§ Task instructions
Print nothing but the lines below starting at the line that holds "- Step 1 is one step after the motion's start" and ending at the line that holds "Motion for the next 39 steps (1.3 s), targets", including both, each exactly as written.

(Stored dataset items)
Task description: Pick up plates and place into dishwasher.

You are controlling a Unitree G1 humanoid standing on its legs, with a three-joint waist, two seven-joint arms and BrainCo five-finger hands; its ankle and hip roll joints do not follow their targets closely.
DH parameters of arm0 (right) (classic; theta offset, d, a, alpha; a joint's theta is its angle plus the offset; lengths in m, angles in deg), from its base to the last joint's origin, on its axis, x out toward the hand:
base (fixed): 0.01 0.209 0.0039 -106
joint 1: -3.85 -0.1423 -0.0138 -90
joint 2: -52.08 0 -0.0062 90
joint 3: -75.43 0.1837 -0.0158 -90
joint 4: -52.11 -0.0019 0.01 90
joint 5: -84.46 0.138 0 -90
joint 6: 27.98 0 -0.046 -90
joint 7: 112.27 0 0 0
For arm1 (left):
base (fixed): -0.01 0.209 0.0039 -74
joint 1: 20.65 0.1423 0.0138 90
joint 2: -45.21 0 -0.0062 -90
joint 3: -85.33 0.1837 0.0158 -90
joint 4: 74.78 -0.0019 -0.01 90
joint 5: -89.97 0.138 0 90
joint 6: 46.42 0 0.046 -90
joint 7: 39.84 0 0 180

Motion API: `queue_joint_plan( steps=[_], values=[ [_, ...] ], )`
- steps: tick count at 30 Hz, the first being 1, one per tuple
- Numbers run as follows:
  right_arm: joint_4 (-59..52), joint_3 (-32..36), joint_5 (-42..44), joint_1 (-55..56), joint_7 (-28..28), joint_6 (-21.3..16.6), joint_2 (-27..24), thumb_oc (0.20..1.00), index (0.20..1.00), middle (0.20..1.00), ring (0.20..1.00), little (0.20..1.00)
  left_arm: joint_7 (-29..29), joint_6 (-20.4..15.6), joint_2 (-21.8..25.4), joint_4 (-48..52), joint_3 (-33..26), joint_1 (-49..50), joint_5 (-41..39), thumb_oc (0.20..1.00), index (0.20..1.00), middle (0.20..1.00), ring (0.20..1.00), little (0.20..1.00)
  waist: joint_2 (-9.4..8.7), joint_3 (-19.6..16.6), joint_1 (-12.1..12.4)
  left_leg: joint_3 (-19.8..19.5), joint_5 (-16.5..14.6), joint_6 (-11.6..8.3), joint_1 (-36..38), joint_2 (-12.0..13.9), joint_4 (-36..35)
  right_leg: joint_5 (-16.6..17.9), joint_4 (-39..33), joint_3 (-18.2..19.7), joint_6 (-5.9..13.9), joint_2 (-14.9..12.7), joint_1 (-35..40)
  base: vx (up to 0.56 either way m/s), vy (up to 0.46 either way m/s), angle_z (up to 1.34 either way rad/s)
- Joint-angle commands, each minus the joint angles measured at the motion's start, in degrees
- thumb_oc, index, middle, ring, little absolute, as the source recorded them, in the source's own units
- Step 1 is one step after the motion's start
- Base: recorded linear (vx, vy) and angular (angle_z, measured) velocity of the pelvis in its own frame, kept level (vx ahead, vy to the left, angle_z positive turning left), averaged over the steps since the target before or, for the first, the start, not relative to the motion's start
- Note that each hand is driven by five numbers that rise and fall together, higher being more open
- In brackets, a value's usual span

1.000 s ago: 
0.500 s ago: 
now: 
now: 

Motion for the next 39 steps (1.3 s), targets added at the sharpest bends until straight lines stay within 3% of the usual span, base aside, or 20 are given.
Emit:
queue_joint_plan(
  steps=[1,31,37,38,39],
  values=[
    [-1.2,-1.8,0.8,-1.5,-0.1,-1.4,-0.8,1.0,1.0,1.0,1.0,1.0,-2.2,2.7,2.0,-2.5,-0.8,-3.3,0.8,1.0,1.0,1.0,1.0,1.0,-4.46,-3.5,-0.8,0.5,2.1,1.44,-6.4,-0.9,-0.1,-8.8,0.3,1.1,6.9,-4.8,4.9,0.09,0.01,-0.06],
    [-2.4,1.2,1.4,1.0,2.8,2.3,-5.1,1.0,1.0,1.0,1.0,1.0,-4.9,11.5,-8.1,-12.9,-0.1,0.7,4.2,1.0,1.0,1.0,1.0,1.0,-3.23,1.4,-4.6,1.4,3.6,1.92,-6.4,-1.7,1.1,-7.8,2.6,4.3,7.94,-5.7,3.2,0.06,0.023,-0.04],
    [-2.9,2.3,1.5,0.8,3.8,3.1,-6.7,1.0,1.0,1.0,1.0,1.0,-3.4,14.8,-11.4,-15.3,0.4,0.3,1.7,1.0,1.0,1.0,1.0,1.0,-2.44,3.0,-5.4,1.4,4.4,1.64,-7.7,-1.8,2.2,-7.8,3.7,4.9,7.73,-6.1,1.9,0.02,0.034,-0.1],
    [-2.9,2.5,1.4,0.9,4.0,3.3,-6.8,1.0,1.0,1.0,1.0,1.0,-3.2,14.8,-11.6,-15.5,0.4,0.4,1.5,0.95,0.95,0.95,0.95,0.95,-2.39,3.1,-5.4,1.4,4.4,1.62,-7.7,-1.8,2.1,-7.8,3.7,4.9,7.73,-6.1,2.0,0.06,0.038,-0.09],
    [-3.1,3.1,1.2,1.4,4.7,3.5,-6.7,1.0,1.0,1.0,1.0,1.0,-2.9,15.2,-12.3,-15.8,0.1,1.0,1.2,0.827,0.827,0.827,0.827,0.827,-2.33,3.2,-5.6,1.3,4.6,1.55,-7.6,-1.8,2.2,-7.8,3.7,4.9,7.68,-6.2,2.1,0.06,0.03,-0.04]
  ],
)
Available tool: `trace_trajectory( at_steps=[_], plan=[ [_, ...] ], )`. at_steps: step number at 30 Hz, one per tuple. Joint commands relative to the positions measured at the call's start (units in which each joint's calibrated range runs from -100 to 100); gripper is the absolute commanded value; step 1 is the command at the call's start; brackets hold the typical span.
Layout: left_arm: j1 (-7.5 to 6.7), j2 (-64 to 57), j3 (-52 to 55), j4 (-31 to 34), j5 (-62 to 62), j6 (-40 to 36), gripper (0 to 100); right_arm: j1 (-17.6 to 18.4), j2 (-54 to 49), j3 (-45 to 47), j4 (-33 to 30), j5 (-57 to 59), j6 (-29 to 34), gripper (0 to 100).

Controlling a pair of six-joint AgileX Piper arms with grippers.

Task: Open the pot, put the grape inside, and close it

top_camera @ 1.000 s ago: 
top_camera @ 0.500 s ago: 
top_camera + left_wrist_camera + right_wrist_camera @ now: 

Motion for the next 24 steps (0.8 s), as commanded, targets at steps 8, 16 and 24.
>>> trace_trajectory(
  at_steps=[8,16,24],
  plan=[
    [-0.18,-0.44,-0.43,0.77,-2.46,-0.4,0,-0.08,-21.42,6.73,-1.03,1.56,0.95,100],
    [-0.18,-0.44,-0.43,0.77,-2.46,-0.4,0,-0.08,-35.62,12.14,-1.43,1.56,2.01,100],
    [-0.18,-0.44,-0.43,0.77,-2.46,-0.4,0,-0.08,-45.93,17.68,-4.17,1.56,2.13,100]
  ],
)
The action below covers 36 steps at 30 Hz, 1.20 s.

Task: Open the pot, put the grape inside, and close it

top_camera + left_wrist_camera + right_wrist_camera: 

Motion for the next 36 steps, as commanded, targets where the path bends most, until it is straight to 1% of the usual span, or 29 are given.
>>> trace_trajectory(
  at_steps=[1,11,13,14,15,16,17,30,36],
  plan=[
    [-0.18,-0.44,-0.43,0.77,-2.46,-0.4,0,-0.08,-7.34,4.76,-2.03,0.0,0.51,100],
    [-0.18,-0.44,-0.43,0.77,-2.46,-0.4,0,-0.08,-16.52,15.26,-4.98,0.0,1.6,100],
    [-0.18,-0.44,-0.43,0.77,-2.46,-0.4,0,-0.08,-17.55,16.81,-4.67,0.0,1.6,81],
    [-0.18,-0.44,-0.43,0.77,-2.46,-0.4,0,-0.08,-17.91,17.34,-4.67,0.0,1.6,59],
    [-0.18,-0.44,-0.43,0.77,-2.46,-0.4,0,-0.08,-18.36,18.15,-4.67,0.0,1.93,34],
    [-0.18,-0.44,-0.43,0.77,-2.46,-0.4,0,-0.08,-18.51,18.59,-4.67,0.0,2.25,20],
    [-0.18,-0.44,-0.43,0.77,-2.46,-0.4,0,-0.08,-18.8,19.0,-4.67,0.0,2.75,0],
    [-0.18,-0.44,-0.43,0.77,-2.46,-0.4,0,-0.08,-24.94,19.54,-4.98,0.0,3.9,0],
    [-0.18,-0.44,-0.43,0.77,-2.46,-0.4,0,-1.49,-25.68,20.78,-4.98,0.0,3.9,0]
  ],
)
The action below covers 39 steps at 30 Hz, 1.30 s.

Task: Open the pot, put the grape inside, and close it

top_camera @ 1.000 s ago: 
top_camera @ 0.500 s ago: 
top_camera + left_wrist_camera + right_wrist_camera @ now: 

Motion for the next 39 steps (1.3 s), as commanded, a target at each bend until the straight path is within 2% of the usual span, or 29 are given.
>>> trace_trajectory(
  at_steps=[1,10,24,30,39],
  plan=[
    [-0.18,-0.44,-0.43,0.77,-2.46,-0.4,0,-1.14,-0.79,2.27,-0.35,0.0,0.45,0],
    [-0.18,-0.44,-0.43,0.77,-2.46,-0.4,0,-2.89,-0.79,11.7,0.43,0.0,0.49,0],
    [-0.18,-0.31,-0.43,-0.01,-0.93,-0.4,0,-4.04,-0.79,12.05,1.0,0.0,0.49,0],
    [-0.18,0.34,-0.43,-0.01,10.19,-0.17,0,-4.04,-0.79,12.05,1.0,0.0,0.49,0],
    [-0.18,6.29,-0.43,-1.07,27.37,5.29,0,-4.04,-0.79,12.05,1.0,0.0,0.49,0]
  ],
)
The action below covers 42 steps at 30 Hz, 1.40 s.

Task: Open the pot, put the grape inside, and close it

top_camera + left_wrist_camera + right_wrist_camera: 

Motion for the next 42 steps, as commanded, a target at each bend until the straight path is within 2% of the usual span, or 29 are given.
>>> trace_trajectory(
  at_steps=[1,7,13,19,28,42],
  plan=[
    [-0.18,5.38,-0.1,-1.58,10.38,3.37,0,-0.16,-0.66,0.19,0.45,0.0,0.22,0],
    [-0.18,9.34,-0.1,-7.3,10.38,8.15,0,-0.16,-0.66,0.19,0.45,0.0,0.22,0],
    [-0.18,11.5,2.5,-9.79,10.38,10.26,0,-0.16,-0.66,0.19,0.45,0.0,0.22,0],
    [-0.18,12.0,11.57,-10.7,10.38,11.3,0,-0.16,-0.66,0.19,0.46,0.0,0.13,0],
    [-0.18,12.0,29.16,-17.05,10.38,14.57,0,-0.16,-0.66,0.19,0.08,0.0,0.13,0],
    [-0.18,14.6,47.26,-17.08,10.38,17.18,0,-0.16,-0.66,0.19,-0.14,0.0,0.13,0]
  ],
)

§ Response to the exercise
- Step 1 is one step after the motion's start
- Base: recorded linear (vx, vy) and angular (angle_z, measured) velocity of the pelvis in its own frame, kept level (vx ahead, vy to the left, angle_z positive turning left), averaged over the steps since the target before or, for the first, the start, not relative to the motion's start
- Note that each hand is driven by five numbers that rise and fall together, higher being more open
- In brackets, a value's usual span

1.000 s ago: 
0.500 s ago: 
now: 
now: 

Motion for the next 39 steps (1.3 s), targets added at the sharpest bends until straight lines stay within 3% of the usual span, base aside, or 20 are given.

There's nothing more to this exercise.